Let’s start with this: optical waves of light proceed away from their source in a way that is convex (or circular, for an easier concept). They do this in almost every situation, and to date, there has been no known way of switching this convex form on the metasurface. But it had been thought that if the surface the light was moving from was calibrated correctly, a change in this circular format could be possible.
Researchers in Spain may have done just that. Using boron nitride and infrared light, the teams proved that they could indeed stimulate concave light waves. The metasurface is extremely fickle and needs replication on the nano-scale in order to create. The team used a combination of electron beam lithography and the aforementioned boron nitride (in flake form) to achieve the desired results. However, according to researcher Saül Vélez, “the same fabrication methods can also be applied to other materials, which could pave the way to realize artificial metasurface structures with custom-made optical properties.”

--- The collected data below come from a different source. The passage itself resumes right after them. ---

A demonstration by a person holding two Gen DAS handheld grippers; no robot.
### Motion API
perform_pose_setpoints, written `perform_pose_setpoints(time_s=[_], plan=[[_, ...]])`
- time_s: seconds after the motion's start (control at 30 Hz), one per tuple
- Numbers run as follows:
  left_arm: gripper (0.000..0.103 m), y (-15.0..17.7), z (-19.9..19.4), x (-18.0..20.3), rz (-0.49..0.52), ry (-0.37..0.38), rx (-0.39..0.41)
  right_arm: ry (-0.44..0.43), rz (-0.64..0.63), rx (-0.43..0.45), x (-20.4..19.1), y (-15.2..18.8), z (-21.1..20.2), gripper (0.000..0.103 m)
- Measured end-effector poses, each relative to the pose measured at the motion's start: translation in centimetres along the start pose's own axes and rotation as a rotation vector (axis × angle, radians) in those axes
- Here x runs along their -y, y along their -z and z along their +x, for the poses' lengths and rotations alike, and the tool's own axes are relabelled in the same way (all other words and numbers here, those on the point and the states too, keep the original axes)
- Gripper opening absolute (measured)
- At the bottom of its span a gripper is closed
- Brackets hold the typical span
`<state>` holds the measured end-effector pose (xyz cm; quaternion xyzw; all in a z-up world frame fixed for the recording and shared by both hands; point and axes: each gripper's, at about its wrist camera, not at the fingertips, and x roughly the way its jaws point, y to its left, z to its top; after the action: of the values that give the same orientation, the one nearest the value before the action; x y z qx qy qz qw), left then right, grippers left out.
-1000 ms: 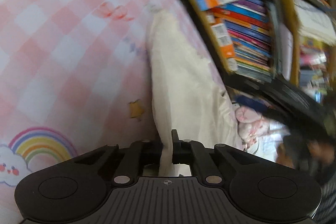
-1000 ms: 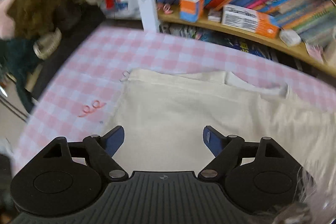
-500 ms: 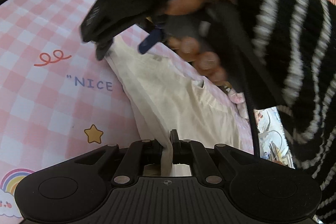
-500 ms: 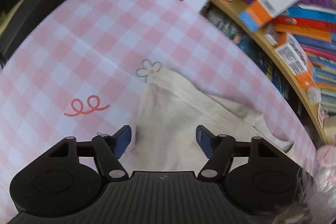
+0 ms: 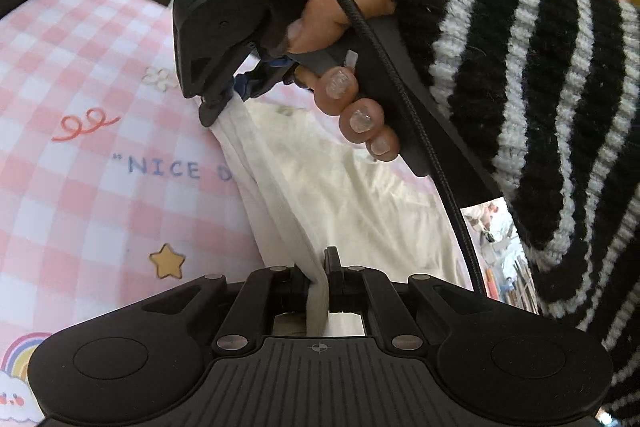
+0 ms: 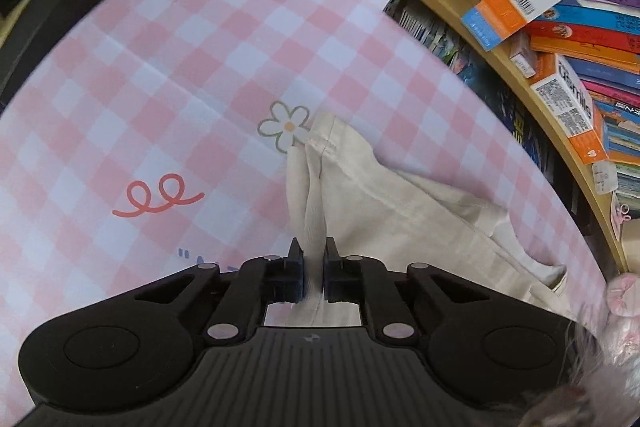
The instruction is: Fold clothes
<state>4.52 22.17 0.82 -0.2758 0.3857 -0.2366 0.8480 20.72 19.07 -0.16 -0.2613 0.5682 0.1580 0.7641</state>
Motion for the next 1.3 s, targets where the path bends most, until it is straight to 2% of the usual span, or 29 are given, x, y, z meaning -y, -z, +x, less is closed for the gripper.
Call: perform_pose_setpoints(time_s=[0.3,0.63,0.9,1.07,1.3], plan=[[0.005,-1.0,-0.5,2.5,0.084,0.043,-0.001,-0.031,0.086,0.101,5.2,1.9,-3.9,0.007],[0.005,-0.4,2.1,7.8,0.142,0.058,-0.026,-0.069,0.164,0.180,12.8,6.4,-6.3,0.007],[0.005,0.8,5.1,14.2,0.165,0.011,-0.026,-0.167,0.205,0.247,20.3,11.8,-6.5,0.007],[0.005,2.0,8.2,18.5,0.196,-0.020,-0.034,-0.202,0.211,0.305,25.3,16.0,-7.2,0.007],[0.005,3.8,13.2,23.4,0.230,-0.066,-0.080,-0.243,0.253,0.342,32.1,21.1,-6.5,0.007]])
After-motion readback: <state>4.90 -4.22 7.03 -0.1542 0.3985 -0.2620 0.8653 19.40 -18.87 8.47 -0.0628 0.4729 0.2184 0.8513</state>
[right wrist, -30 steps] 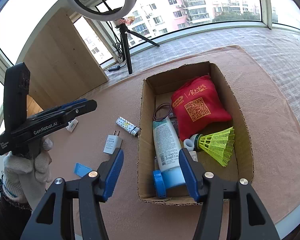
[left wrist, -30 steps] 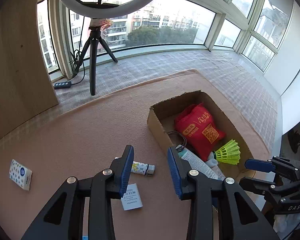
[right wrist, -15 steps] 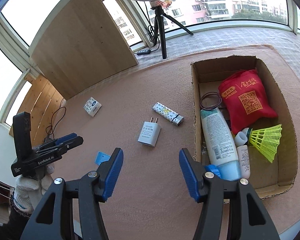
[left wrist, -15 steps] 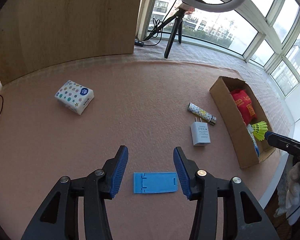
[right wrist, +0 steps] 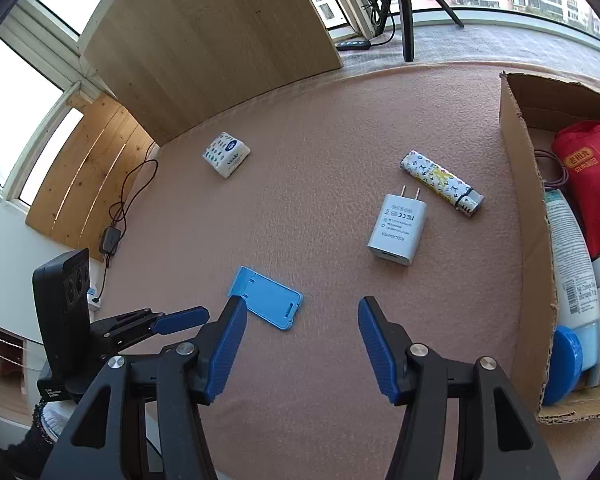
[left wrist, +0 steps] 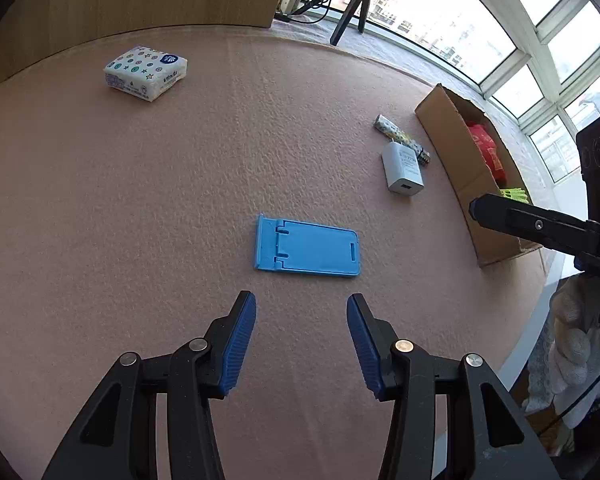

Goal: Organize objects
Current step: 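Move the right tool to the blue phone stand on the table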

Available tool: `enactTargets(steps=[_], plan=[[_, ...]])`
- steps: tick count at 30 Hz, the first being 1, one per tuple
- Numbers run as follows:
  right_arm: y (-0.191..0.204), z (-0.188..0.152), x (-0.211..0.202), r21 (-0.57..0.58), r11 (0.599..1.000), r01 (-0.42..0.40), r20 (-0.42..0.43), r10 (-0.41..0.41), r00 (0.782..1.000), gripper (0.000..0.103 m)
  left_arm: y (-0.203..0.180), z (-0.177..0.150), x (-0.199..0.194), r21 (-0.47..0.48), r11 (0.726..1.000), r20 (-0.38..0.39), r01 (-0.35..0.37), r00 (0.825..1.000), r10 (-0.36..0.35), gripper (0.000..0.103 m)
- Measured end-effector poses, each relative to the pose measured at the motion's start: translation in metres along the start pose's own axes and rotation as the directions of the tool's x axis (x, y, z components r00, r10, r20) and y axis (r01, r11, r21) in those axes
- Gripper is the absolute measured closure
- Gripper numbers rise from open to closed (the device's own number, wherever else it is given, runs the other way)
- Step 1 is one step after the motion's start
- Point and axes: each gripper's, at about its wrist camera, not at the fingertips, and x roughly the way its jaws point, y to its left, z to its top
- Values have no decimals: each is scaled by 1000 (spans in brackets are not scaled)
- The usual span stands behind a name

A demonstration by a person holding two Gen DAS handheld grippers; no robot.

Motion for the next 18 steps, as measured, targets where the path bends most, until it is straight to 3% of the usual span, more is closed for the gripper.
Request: enactTargets(steps=[6,8,11,14,18], plan=[[9,8,42,-22,1000,18,-59,-19,998,51,-5,2,9,14,1000,-11,25,1000,-25,53],[12,11,53,-35,999,22,-83,-25,996,60,-5,4,13,10,999,-14,39,999,-39,53],[12,13,66,-36,999,19,-116,-23,993,65,-7,7,17,10,998,-14,55,998,-55,60],[11,14,76,-19,1000,0,-141,-2,990,72,-5,10,20,-1,998,-11,56,998,-56,63],[7,12,84,14,999,-46,-170,48,984,74,2,15,22,-11,998,-5,54,999,-54,64]])
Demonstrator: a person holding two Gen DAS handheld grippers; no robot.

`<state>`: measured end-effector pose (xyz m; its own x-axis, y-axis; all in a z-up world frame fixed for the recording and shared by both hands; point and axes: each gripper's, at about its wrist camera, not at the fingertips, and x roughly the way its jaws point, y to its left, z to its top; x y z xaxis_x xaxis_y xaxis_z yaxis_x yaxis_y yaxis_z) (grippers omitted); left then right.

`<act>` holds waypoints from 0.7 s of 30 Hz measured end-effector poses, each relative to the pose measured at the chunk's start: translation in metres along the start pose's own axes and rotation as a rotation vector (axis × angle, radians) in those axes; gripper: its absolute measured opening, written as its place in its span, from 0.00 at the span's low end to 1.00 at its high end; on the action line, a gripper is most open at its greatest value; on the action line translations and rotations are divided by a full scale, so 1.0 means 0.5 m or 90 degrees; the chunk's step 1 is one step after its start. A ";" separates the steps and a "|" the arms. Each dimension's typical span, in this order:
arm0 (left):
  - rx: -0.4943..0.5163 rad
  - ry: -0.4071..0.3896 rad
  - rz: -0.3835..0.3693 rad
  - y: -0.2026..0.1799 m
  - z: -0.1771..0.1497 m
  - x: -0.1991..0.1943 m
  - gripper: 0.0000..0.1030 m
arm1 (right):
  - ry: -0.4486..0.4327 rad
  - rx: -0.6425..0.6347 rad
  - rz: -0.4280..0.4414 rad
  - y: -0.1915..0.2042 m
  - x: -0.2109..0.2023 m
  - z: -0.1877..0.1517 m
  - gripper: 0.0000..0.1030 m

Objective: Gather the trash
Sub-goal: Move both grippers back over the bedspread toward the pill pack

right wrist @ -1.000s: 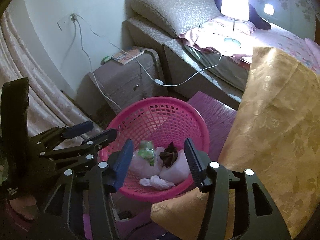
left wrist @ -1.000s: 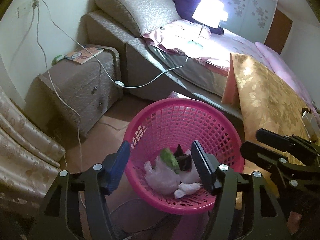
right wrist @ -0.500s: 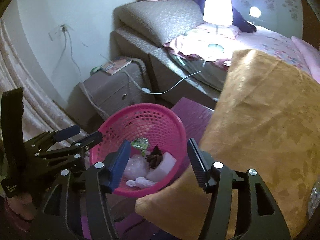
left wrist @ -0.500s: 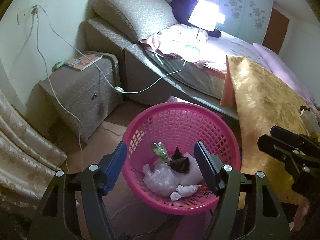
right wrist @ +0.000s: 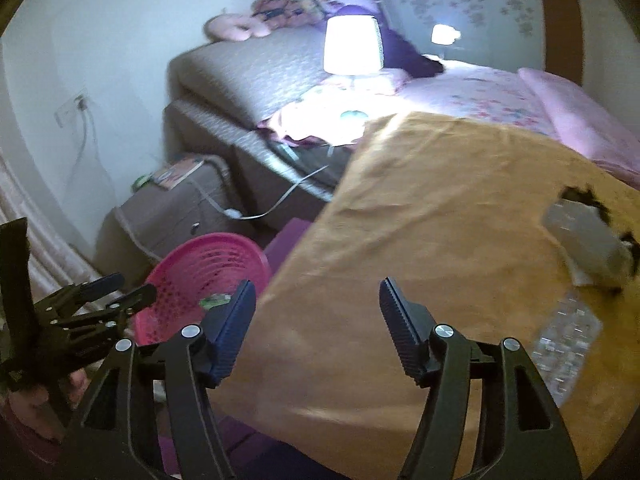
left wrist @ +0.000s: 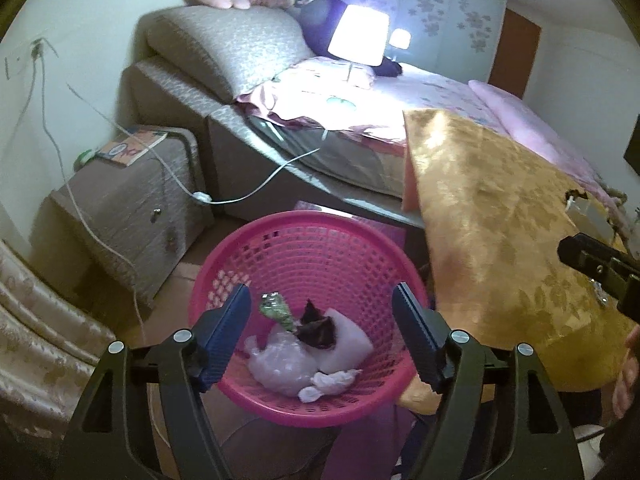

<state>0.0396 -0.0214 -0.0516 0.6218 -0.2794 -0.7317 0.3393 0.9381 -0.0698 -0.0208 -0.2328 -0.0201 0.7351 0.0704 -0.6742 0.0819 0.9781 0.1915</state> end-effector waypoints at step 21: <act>0.159 0.011 -0.109 -0.201 0.005 -0.005 0.68 | -0.032 0.149 -0.234 -0.305 -0.150 -0.138 0.65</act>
<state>0.0057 -0.1157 -0.0411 0.5291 -0.4232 -0.7355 0.6021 0.7980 -0.0260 -0.1347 -0.3736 -0.0480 0.6593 -0.2898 -0.6938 0.4910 0.8648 0.1054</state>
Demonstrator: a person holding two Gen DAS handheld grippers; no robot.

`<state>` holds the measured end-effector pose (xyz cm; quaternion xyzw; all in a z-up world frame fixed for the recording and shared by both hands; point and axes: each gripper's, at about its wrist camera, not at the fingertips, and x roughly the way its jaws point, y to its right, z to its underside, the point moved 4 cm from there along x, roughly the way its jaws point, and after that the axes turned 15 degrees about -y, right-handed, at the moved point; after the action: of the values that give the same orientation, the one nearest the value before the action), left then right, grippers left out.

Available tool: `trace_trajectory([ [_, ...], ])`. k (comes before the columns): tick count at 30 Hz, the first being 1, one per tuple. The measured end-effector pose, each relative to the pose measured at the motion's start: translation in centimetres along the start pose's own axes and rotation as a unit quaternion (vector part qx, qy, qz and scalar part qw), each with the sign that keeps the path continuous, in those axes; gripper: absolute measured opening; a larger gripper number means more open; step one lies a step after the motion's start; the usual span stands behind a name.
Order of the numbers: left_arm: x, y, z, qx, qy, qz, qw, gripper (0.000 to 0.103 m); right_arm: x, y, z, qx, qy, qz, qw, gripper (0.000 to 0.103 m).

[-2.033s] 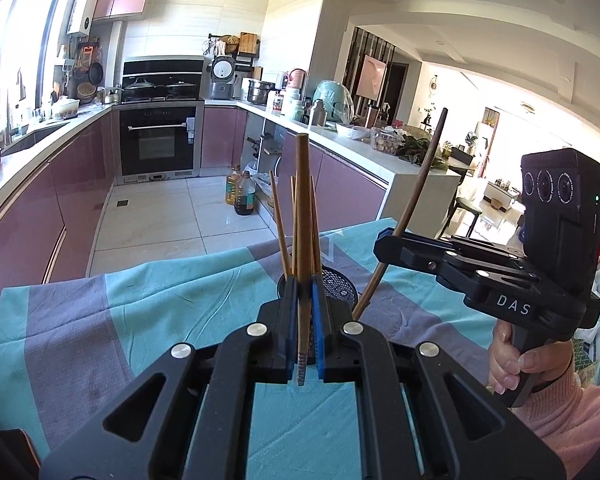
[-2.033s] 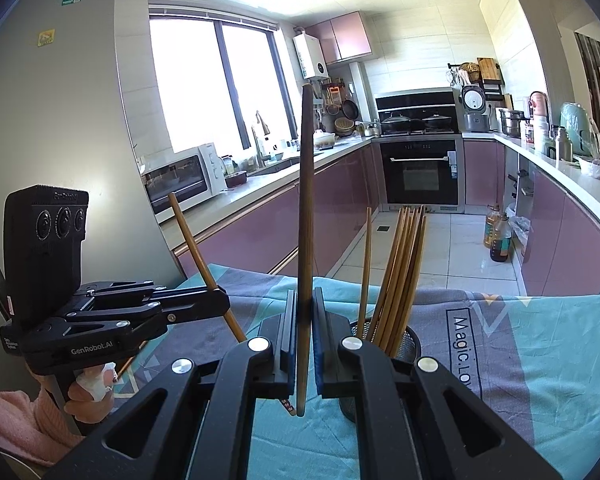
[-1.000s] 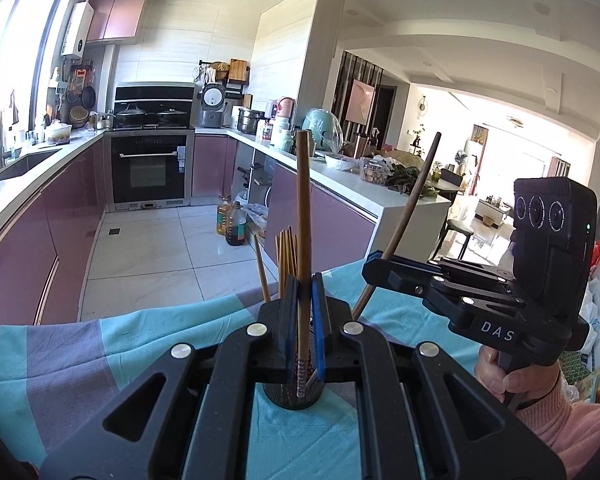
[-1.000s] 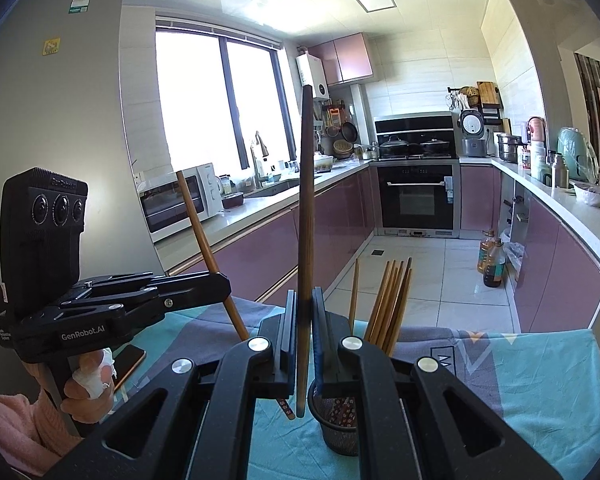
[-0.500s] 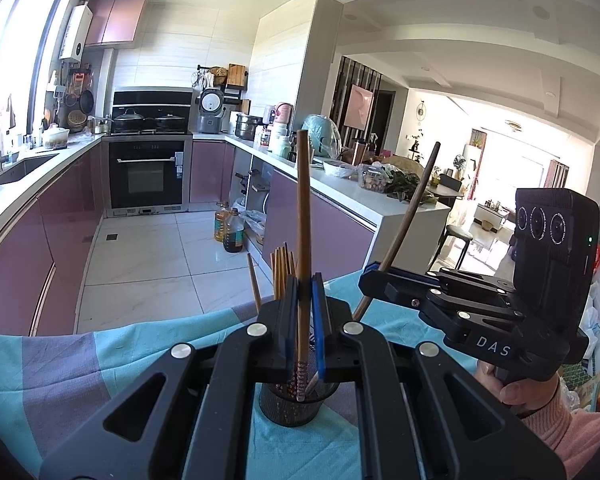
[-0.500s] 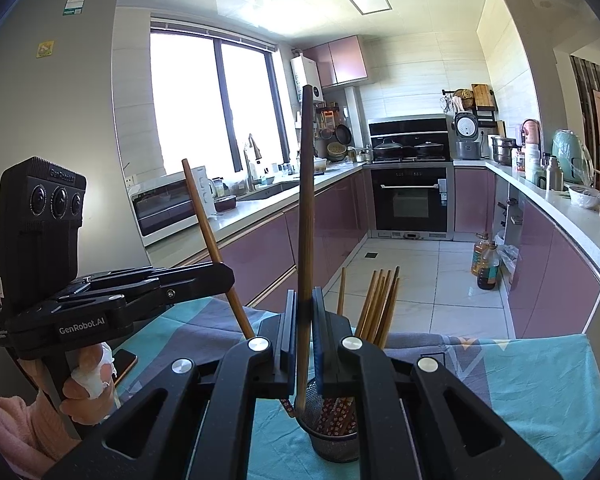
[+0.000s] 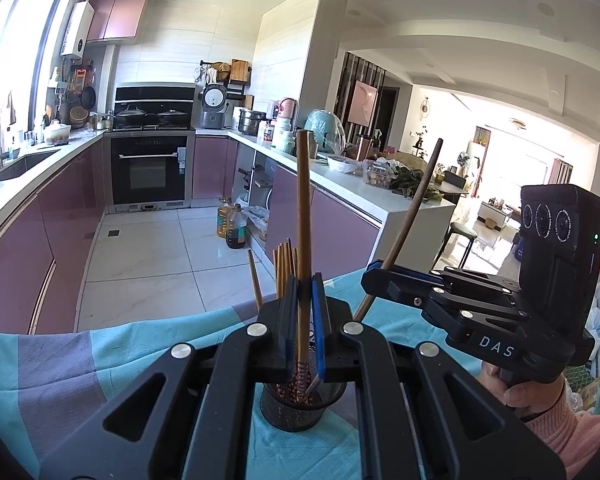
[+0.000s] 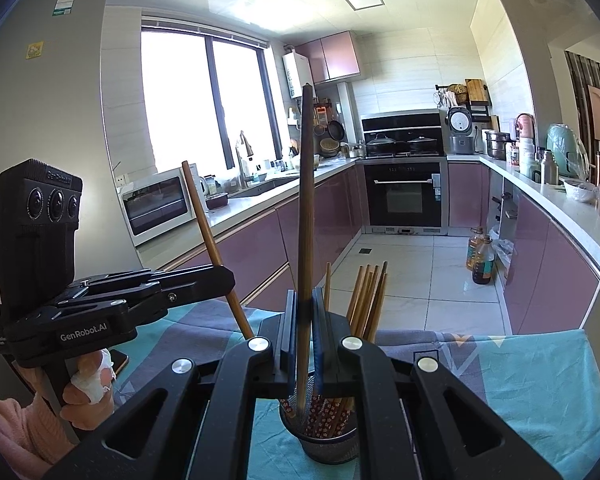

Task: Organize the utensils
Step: 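Lower both held chopsticks into the mesh cup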

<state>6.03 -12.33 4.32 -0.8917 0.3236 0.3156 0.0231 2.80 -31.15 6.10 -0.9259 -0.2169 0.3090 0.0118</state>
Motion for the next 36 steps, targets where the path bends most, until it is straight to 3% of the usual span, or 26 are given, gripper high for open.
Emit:
trace_trajectory([
  [36, 1.9, 0.5, -1.0, -0.009, -0.041, -0.007, 0.9991, 0.008, 3.1, 1.6, 0.1, 0.016, -0.036, 0.006, 0.999, 0.006],
])
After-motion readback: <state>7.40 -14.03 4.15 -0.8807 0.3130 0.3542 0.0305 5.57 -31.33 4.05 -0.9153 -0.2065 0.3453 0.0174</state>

So why does the concave or convex shape of wave light even matter beyond the interest of some dedicated scientists? In a very simple sense, much of our modern technology is propelled by optics, and any innovation on that front can lead to a myriad of useful inventions. LEDs are a great example of this; the ways in which they have become integrated in the world is far beyond what was originally envisioned.
In the near future, upside down light (if you will) shows the promise of uncommon metasurface that may open our eyes to new optical techniques. Calibration standards at only the most intense levels will be required to make further progress, but researchers have taken an important first step in unlocking a new code on the light spectrum.